Since TB isolation cells in Zambian prisons are slightly less crowded than standard cells, some inmates who have completed treatment choose to remain there. This can lead to immediate reinfection. One doctor who visits the prisons told us: "Where there are TB patients there is more space, and inmates want to sleep there. You find pregnant women in the cell with TB patients. You may say it's not medically acceptable, but what can you do?"

What can be done? That is the question that all of us who work on human rights face. The answer is, first, to raise an alarm. Conditions in Zambian prisons are not simply deplorable, they also violate international human rights law. Zambia is a party to the major international human rights treaties, which require its government to ensure basic minimum standards for detainees and medical care at least equivalent to that available in the general population. The Zambian government also has a binding obligation not to expose people to conditions of torture and cruel, inhuman, or degrading treatment - which it currently breaches by exposing prisoners to these conditions.

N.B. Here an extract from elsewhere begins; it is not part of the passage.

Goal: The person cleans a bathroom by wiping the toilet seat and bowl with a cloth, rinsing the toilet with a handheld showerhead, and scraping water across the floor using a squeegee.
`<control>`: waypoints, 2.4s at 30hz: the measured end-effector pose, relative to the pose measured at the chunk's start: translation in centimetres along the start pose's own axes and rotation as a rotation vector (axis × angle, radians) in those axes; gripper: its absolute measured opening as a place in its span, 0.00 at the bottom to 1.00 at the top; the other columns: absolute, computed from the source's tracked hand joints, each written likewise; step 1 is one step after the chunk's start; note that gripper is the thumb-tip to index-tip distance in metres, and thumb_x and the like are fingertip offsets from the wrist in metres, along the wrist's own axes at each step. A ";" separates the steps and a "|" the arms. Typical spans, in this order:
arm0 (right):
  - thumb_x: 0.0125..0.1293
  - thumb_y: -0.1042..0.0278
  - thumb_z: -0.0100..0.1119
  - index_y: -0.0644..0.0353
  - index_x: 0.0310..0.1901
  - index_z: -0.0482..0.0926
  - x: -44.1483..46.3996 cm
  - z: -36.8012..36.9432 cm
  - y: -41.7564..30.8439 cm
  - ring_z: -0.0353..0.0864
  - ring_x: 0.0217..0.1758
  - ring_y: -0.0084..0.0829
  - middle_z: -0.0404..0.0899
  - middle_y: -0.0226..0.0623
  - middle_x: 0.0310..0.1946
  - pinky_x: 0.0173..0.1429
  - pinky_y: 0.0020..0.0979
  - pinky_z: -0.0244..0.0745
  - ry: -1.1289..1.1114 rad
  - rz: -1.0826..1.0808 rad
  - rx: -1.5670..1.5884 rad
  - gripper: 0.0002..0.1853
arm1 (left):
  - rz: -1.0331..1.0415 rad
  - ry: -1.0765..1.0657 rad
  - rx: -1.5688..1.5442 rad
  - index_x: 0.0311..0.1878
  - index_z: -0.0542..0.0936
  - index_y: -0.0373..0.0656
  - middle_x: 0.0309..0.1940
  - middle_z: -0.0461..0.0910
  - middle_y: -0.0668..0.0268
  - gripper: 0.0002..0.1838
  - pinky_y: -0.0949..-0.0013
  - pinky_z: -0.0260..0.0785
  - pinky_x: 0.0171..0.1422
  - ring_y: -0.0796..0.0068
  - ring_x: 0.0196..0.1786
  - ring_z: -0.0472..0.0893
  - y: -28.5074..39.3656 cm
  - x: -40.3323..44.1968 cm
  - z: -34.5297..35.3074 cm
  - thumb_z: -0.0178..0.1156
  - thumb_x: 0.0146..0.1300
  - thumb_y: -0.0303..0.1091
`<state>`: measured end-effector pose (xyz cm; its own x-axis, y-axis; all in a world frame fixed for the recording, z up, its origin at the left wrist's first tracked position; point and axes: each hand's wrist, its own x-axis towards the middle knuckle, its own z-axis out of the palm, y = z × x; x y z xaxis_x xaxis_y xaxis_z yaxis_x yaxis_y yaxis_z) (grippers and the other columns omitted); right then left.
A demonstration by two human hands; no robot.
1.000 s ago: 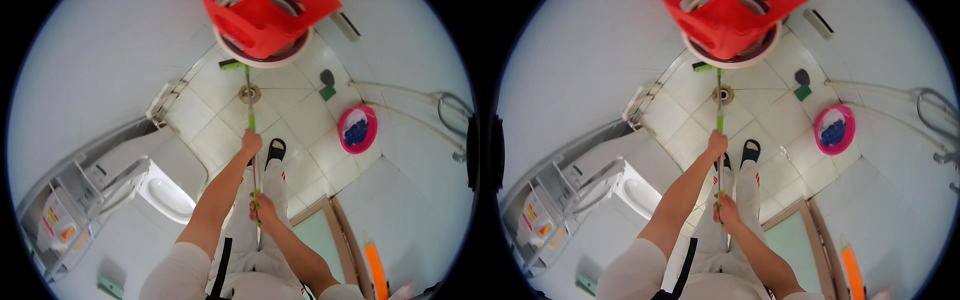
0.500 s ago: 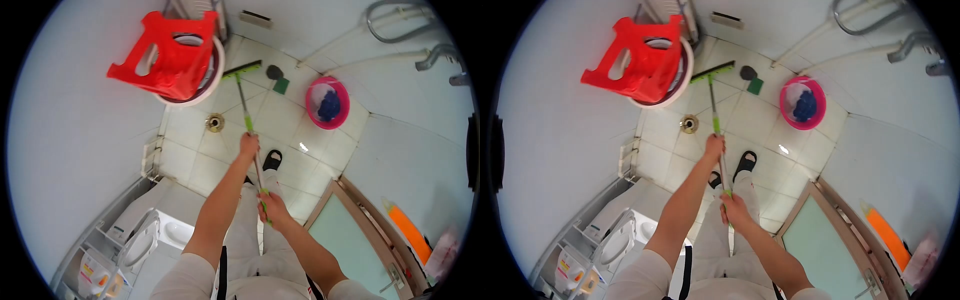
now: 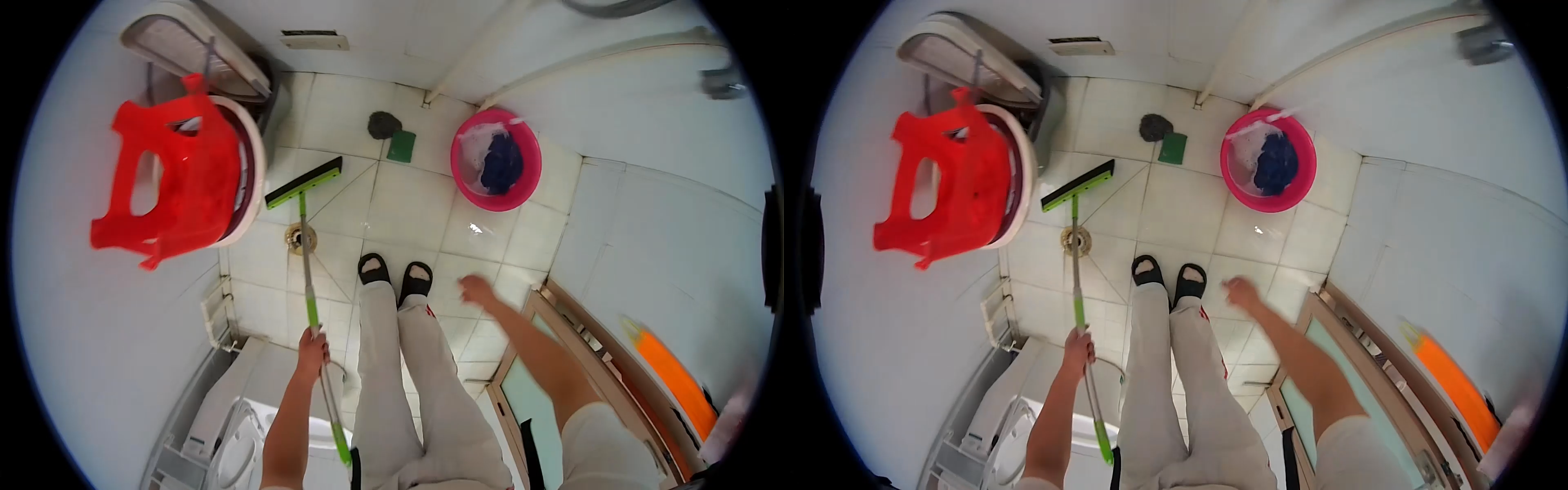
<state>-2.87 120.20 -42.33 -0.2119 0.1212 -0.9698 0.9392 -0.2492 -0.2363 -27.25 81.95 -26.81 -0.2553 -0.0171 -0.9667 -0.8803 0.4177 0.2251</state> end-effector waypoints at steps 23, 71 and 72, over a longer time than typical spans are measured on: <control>0.54 0.76 0.51 0.60 0.48 0.75 22.0 -5.6 -11.7 0.78 0.50 0.53 0.79 0.55 0.44 0.53 0.47 0.75 0.495 -0.291 -1.009 0.18 | 0.108 0.094 0.288 0.55 0.68 0.39 0.19 0.69 0.71 0.13 0.74 0.61 0.23 0.83 0.20 0.67 -5.4 9.3 -4.0 0.47 0.70 0.33; 0.72 0.54 0.42 0.57 0.44 0.70 -30.7 16.0 -8.3 0.61 0.15 0.24 0.66 0.28 0.19 0.20 0.28 0.59 -0.496 0.474 1.058 0.15 | 0.087 0.084 0.435 0.32 0.76 0.37 0.16 0.74 0.59 0.23 0.59 0.70 0.22 0.64 0.18 0.78 -0.9 4.1 15.6 0.47 0.67 0.50; 0.73 0.53 0.41 0.57 0.43 0.70 -32.9 15.7 -5.7 0.61 0.15 0.24 0.65 0.28 0.19 0.20 0.28 0.59 -0.485 0.559 1.049 0.15 | 0.015 0.072 0.454 0.35 0.77 0.31 0.23 0.80 0.49 0.21 0.53 0.75 0.35 0.53 0.28 0.83 -2.6 -0.3 16.4 0.48 0.65 0.44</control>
<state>-5.52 102.51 -10.01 -0.1438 -0.5502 -0.8225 0.3174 -0.8129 0.4883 -18.28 95.76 -29.10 -0.3085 -0.0644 -0.9491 -0.6157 0.7740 0.1476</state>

The second step is to understand that this is everyone's problem. Zambia ranks among the top 10 countries in the world in terms of TB prevalence. More than 60,000 Zambians become newly infected each year. Failing to provide TB screening and treatment to prisoners means not only that prisoners will become infected and may die from TB, but that efforts to control TB in the community will fail, and that drug-sensitive TB will be replaced by deadly drug-resistant TB. "Good prisoner health is good community health" is a well-known maxim among public health experts. Change will only come if Zambians themselves and their political representatives demand it.

More fundamentally, though, governments need to act. There is a desperate need to tackle what is causing this crisis: lack of investment in prisons is one factor, but the structure of the criminal justice system itself needs changing. More than a third of the prisoners packed into Zambian prisons have never been convicted of any crime - some wait more than five years for their cases to be resolved. Reform is urgently needed. Increasing the use of parole and community service and speeding the progress of cases through the criminal justice system are essential to improve the health of all prisoners, and to ensure fairer justice for all.

It should not be necessary to invoke the spectre of drug-resistant TB for the government of Zambia to fulfil its obligations to respect and protect the human rights of prisoners and to ensure that its prisons meet minimum sanitation and health standards. And donor countries should not wait until African prisons reach breaking point before supporting efforts to improve conditions. As a 29-year-old inmate at Choma prison told us, "It is a matter of health, but also of dignity." That is true, but more fundamentally it is a matter of justice and rights.